Il fantasma della libertà. “150 anni dalla nascita di Luigi Einaudi di Giovanni Monchiero”

Si è celebrato, il 24 marzo, il 150° anniversario dalla nascita di Luigi Einaudi, primo Presidente
della Repubblica eletto secondo le regole dettate dalla Costituzione. È stata l’occasione per
ricordare la grandezza di un uomo (è proprio il caso di dirlo) di altri tempi, economista di fama
internazionale, docente universitario, maestro di generazioni di studenti, pubblicista (nel linguaggio
di oggi) che amava parlare direttamente alla massa dei lettori dei grandi quotidiani.
Nei medesimi giorni sono stati resi pubblici, per iniziativa della figlia Marina, gli appunti sulla
politica redatti da Silvio Berlusconi nei suoi ultimi giorni di ospedale. Un inno alla libertà, alla
pace, alla giustizia, al cosmopolitismo, ai valori del cristianesimo. Appassionato, ingenuo e sincero.
Accostare due personaggi così diversi può apparire arbitrario, al limite dell’irriverenza. Tanto
riservato, parsimonioso, austero, “antico” e “torinese” l’uno, tanto debordante, munifico, vitaiolo,
“moderno” e “milanese” l’altro. Li univa l’amore per la libertà. Non solo nell’accezione di diritto
dell’individuo, ma in quella di condizione sociale che consente e favorisce l’intraprendenza dei
singoli, fondamento della prosperità comune. Citatissima, di Einaudi, questa felice sintesi del
liberalismo economico:” Migliaia, milioni, di individui lavorano, producono e risparmiano
nonostante tutto quello che noi possiamo inventare per molestarli, incepparli, scoraggiarli. È la
vocazione naturale che li spinge non soltanto la sete di denaro.” Suppongo che per Berlusconi
fosse una sorta di Vangelo.
La variante scozzese dell’illuminismo, da Adamo Smith (docente di Filosofia Morale) in poi, fonda
sul senso comune la teoria del liberalismo, politico ed economico, che dopo una secolare lotta con il
socialismo nelle sue molteplici connotazioni, prima e dopo Marx, sembra oggi trionfante. Il
socialismo che sopravvive in Europa è, in fondo, un liberalismo attento all’equità sociale. Anche
gli stati che hanno tentato di realizzare il comunismo si sono convertiti al capitalismo, senza
diventare liberali.
Sembrerebbe un ossimoro, ma la storia è lì a smentire le nostre convinzioni, anche quelle che ci
sembrano più solide e profonde. Se non può esistere libertà politica senza libertà economica, il
viceversa non è scontato. Il capitalismo non ha bisogno dell’habitat di una società liberale per
sopravvivere, si adatta bene anche alle dittature. Per contro, la libertà economica e la prosperità che
normalmente ne deriva, non bastano a garantire la democrazia.

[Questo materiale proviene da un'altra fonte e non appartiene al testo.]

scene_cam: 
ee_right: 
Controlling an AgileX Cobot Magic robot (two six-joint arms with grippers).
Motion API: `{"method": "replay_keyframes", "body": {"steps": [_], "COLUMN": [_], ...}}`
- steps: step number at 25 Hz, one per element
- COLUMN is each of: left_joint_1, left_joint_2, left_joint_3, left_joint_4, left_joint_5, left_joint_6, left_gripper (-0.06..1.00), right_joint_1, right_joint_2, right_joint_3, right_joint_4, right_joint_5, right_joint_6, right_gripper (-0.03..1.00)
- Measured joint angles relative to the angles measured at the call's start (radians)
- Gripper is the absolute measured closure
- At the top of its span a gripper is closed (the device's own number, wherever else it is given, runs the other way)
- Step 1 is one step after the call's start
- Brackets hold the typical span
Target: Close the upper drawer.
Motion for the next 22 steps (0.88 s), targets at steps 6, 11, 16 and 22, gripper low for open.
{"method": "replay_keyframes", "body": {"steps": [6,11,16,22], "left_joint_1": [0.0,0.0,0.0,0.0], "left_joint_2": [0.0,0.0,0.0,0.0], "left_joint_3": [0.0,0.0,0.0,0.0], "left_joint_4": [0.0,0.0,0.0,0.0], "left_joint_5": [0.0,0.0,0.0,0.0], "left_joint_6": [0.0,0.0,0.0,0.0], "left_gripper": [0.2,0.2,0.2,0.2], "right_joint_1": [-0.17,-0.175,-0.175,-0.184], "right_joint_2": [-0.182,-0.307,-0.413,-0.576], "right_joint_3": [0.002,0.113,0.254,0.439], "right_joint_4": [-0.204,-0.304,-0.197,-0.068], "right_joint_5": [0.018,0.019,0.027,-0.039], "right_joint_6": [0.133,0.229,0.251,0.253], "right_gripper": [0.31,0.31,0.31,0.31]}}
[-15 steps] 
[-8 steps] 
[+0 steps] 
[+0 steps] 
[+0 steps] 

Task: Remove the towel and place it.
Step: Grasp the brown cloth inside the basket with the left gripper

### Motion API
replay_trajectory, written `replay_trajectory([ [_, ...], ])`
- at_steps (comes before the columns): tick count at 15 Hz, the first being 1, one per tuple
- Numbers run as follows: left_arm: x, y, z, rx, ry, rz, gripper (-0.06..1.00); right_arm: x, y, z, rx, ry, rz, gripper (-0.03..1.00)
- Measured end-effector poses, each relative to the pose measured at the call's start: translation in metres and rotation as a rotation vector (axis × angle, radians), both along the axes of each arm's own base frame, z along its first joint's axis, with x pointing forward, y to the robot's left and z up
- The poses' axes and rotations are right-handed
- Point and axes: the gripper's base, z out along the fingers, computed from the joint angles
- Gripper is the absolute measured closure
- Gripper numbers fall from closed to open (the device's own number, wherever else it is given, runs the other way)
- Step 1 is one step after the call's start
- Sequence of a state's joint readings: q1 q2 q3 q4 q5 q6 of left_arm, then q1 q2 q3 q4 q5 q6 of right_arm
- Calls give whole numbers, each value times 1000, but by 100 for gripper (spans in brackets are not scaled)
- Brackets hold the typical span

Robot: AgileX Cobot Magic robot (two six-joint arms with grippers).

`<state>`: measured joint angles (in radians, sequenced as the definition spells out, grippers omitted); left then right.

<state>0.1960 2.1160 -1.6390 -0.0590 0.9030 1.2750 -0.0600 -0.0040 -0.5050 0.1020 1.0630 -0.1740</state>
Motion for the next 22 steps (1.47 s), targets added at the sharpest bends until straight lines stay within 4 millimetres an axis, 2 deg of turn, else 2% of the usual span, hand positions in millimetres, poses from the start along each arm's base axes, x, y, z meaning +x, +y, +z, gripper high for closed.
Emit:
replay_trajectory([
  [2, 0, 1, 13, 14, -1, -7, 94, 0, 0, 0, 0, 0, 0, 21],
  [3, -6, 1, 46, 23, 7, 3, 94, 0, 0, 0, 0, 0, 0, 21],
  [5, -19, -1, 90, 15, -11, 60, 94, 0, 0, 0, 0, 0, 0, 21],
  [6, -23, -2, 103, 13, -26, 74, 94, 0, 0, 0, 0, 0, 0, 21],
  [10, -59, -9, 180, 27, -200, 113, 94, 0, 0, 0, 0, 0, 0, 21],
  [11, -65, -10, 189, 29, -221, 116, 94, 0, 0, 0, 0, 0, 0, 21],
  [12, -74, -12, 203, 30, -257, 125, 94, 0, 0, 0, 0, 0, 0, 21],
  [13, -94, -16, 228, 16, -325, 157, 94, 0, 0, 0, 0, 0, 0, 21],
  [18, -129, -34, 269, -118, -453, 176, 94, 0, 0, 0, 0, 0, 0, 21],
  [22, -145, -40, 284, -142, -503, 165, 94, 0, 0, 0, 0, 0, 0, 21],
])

Dai tempi di Einaudi, e anche da quelli in cui si affermò Berlusconi, il mondo è profondamente
cambiato. Le nuove tecnologie hanno minato la capacità dello Stato di svolgere la necessaria
funzione di arbitro nella competizione tra gli individui per la ricchezza e il potere. Ne è derivata una
accumulazione spropositata ed ingiustificabile di finanza e di potere non legittimato che sovrasta e
condiziona il potere politico.
Contestualmente, si sono allentati i principi su cui si fonda la democrazia. Che necessita di
condizioni di contesto oggettive ma non può prescindere da convinzioni diffuse che orientino gli
individui e i governanti alla ricerca del bene comune.

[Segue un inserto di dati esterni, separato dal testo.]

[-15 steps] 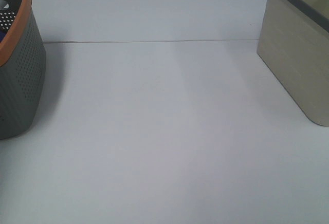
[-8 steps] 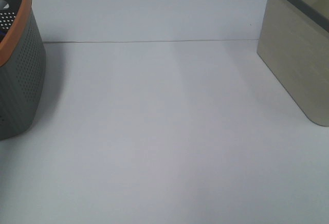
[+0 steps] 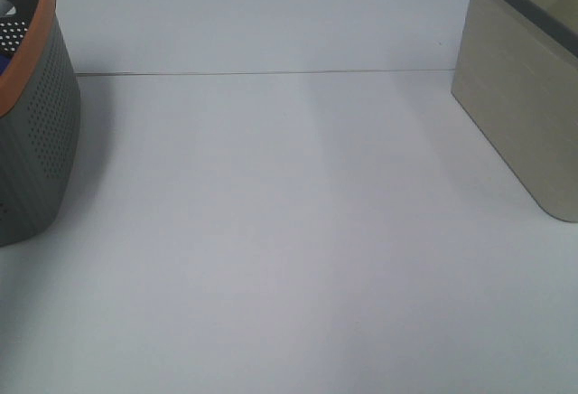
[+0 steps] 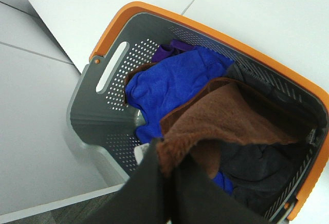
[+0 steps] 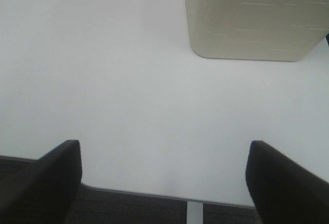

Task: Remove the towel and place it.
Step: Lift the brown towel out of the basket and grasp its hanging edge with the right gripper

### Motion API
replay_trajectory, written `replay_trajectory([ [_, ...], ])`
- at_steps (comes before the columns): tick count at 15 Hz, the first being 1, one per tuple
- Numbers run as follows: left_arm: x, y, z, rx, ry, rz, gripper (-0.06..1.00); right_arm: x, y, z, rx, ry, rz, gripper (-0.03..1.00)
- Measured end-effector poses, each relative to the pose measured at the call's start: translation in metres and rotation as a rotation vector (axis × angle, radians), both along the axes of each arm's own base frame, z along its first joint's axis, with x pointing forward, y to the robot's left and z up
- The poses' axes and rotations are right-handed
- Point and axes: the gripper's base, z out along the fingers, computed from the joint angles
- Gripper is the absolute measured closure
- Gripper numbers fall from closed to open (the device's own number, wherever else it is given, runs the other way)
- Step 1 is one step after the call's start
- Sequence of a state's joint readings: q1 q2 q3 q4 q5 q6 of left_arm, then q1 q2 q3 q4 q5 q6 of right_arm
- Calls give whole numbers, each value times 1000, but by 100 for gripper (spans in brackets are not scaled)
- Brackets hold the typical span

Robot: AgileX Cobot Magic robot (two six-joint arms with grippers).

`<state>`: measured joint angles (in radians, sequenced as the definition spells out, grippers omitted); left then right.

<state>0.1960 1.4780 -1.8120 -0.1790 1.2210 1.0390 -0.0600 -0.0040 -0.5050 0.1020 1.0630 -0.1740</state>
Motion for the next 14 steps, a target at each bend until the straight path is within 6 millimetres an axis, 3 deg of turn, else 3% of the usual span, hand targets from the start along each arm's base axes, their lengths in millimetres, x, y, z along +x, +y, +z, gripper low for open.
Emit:
replay_trajectory([
  [4, -17, -11, 15, 13, -50, -26, 94, 0, 0, 0, -5, 0, 2, 21],
  [9, -20, -54, 18, 29, -61, -164, 94, 7, 3, 6, -5, 12, 43, 21],
  [12, -21, -87, 25, 70, -108, -193, 94, 32, 10, 35, 14, -56, 144, 21],
  [13, -19, -111, 32, 72, -148, -233, 94, 56, 14, 49, 63, -119, 187, 21],
  [14, -16, -122, 34, 81, -156, -261, 94, 66, 16, 52, 93, -140, 197, 21],
])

Si diffondono, in occidente, modi di pensare e movimenti politici estremisti. Non è escluso che alle
prossime elezioni europee si affermino partiti antieuropeisti e che, in un futuro non lontano, possano
ottenere la maggioranza. La debole unione europea ne sarà travolta. Immediati ed ancor più
inquietanti, i rischi per gli Stati Uniti d’America: se eletto, Trump riesumerà l’isolazionismo, in
caso di sconfitta minaccia la guerra civile.

Abbiamo amato la libertà tanto da ritenerla irreversibile. Poi, quasi inconsapevoli, l’abbiamo vissuta
con leggerezza, progressivamente indebolita e ridotta ad un fantasma.